Exercise instructions → Only the lines below, from the one with "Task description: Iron" through the one with "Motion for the", are to be written out, exactly.

[[ Available records, beginning ]]

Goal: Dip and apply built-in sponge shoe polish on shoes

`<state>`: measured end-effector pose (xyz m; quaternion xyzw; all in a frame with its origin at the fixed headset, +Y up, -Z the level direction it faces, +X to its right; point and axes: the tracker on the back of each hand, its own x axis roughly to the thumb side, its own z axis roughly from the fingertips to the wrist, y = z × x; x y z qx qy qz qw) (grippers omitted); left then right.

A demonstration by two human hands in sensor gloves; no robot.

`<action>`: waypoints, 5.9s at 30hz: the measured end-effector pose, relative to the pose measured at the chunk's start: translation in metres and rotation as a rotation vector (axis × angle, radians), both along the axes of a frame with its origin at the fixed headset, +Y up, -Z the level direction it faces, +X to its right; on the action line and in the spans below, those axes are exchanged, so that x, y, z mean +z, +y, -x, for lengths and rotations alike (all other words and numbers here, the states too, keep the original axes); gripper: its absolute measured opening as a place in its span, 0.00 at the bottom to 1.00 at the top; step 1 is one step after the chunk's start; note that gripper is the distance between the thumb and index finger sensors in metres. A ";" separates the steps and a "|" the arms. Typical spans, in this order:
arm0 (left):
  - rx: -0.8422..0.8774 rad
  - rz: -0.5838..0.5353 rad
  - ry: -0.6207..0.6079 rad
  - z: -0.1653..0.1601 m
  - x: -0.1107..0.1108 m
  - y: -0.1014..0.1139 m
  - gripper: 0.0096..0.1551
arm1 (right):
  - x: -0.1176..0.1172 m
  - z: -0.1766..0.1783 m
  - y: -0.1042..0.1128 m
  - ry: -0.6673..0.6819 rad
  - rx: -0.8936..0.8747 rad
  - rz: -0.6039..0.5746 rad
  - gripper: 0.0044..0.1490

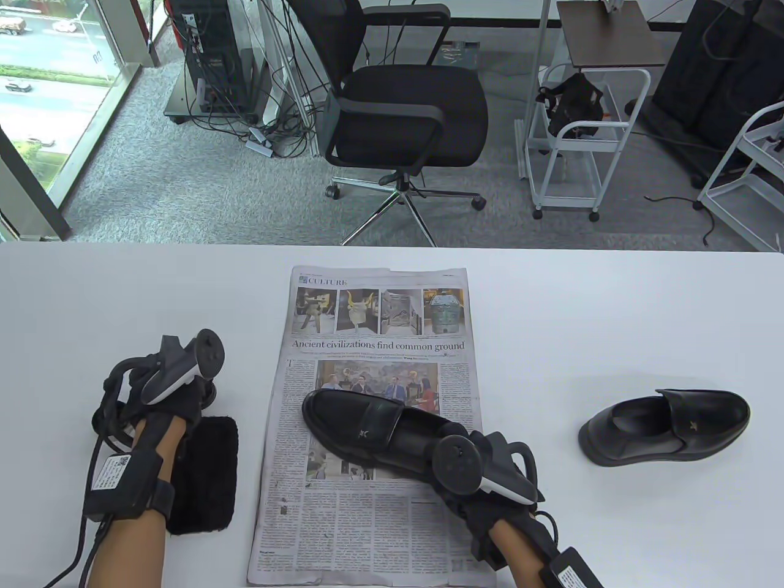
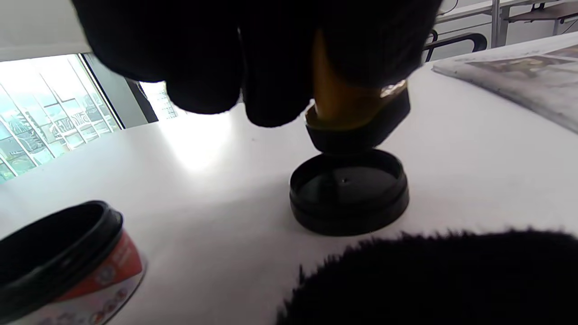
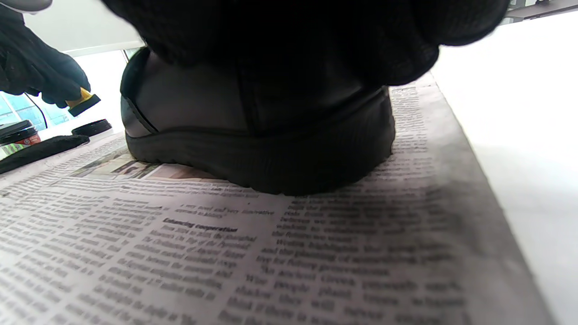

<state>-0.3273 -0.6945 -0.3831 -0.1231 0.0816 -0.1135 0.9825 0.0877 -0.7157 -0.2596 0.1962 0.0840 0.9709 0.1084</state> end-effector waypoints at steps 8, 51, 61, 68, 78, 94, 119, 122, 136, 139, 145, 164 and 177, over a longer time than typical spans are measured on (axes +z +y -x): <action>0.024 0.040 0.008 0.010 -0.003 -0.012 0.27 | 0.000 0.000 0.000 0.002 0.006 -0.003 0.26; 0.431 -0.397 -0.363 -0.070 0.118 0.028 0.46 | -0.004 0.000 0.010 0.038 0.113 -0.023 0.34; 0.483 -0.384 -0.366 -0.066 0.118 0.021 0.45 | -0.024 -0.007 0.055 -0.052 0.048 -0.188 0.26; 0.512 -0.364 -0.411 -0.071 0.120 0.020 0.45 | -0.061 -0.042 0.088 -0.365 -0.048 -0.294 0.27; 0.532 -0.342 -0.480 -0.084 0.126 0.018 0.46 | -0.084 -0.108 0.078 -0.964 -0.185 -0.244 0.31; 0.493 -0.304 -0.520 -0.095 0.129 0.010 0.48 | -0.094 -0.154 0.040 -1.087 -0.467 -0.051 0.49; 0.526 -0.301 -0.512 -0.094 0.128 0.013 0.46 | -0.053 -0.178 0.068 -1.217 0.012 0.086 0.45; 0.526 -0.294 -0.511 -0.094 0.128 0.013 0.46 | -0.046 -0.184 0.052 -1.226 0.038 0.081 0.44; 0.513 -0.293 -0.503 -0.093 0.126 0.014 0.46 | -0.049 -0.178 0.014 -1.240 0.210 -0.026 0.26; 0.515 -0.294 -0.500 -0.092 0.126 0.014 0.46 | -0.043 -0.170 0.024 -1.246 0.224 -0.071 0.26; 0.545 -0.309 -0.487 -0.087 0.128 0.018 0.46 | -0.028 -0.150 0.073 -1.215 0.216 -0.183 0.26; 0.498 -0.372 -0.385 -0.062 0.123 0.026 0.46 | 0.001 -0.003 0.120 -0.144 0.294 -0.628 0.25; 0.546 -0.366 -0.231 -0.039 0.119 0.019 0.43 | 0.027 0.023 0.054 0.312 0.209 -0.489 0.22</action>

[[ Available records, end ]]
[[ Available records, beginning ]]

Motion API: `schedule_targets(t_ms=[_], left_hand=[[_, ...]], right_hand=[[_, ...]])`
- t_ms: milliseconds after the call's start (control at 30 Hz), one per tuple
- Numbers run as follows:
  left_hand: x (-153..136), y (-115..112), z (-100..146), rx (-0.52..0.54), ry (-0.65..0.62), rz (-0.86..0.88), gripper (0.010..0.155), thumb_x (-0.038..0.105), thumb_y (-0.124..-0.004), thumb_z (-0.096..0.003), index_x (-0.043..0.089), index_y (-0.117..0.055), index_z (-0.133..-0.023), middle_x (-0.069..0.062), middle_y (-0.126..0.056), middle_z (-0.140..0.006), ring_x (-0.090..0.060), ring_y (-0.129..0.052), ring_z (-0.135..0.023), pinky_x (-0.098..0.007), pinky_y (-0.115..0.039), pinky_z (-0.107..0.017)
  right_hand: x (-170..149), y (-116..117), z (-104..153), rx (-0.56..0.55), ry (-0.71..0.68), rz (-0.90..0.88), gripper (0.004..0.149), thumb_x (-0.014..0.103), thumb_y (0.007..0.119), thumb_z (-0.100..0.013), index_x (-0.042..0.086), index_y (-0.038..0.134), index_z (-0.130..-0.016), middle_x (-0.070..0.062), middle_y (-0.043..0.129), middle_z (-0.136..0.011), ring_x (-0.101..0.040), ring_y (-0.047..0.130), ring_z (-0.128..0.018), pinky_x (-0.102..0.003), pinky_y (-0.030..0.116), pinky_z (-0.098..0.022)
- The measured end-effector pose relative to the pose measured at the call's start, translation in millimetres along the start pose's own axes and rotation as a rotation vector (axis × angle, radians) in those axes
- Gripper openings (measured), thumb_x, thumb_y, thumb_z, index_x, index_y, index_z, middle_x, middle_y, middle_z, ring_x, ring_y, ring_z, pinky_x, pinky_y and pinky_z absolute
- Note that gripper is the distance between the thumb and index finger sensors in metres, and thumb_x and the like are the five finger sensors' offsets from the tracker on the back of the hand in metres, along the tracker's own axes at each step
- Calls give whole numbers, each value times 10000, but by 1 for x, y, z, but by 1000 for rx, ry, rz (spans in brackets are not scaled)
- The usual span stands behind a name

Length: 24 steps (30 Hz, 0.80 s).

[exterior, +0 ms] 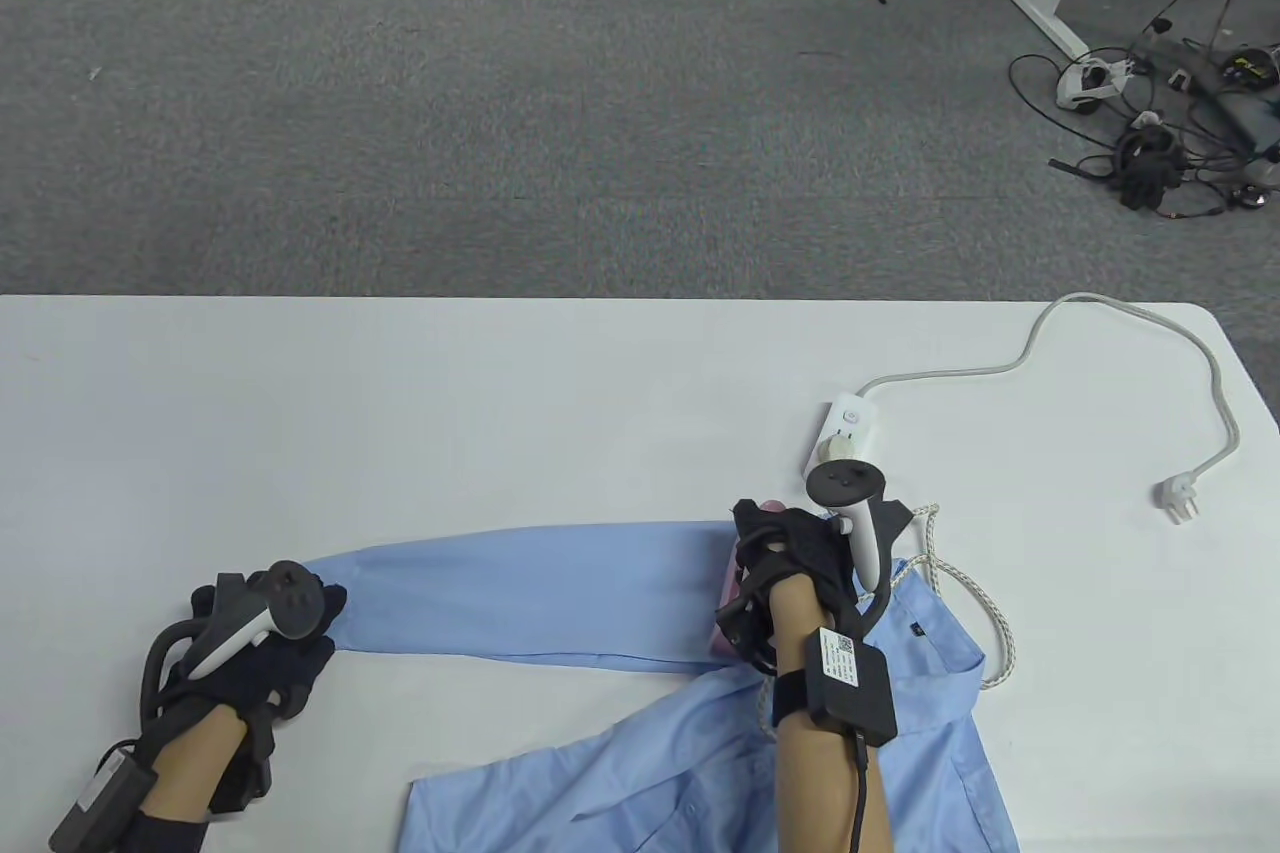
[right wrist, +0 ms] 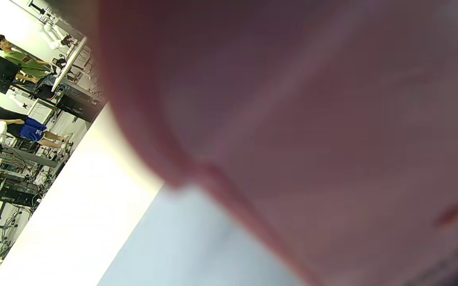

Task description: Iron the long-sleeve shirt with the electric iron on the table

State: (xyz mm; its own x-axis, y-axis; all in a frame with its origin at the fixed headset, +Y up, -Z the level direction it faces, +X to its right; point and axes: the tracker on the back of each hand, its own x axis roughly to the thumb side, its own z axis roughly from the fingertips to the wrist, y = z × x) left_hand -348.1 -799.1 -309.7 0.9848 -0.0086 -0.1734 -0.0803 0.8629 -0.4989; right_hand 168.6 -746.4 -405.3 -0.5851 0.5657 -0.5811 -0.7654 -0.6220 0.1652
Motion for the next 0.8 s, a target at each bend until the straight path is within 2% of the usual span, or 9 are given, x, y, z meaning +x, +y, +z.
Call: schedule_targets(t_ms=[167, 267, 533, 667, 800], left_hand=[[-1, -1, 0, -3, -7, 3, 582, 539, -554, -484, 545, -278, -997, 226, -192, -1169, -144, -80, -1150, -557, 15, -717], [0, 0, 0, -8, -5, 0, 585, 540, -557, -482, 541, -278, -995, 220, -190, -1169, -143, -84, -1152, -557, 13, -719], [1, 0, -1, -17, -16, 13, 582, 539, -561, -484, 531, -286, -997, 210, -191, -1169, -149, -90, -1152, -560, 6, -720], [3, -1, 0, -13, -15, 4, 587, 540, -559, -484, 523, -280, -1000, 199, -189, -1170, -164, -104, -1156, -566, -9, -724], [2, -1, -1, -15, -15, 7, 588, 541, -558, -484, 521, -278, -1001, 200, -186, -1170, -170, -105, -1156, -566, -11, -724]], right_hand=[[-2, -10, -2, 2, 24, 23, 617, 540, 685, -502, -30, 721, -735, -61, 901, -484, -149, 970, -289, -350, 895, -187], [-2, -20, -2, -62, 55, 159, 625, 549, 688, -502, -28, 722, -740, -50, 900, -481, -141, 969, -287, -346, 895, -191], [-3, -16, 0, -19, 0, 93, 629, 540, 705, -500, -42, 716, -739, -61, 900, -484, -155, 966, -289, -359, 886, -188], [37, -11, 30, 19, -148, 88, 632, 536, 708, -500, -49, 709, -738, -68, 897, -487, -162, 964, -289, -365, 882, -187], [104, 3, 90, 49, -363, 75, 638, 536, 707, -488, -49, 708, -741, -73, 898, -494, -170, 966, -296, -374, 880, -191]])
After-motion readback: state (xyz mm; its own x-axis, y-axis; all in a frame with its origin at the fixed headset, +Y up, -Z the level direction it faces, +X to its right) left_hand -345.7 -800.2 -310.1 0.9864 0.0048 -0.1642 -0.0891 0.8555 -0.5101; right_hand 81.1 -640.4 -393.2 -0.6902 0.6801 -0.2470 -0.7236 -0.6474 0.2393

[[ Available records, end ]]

Reply to the exercise →
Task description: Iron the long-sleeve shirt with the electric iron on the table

State: (xyz mm; its own x-axis, y-axis; all in a frame with its origin at the fixed headset, +Y up, -Z the level direction it faces, +X to its right; point and axes: the tracker on the back of each hand, its own x axis roughly to the thumb side, its own z axis roughly from the fingertips to the wrist, y = z × x) left_hand -348.1 -799.1 -309.7 0.9848 -0.0086 -0.1734 -0.0803 0.8629 -0.4989; right_hand 168.6 -746.4 -405.3 -0.5851 0.5657 -0.5811 -0.7654 -0.6220 0.1652
Motion for the next 0.8 s, a target at each bend until the straight path is within 2% of the usual span, or 9 are given, x, y, z meaning +x, +y, +z.

Here the output is complete.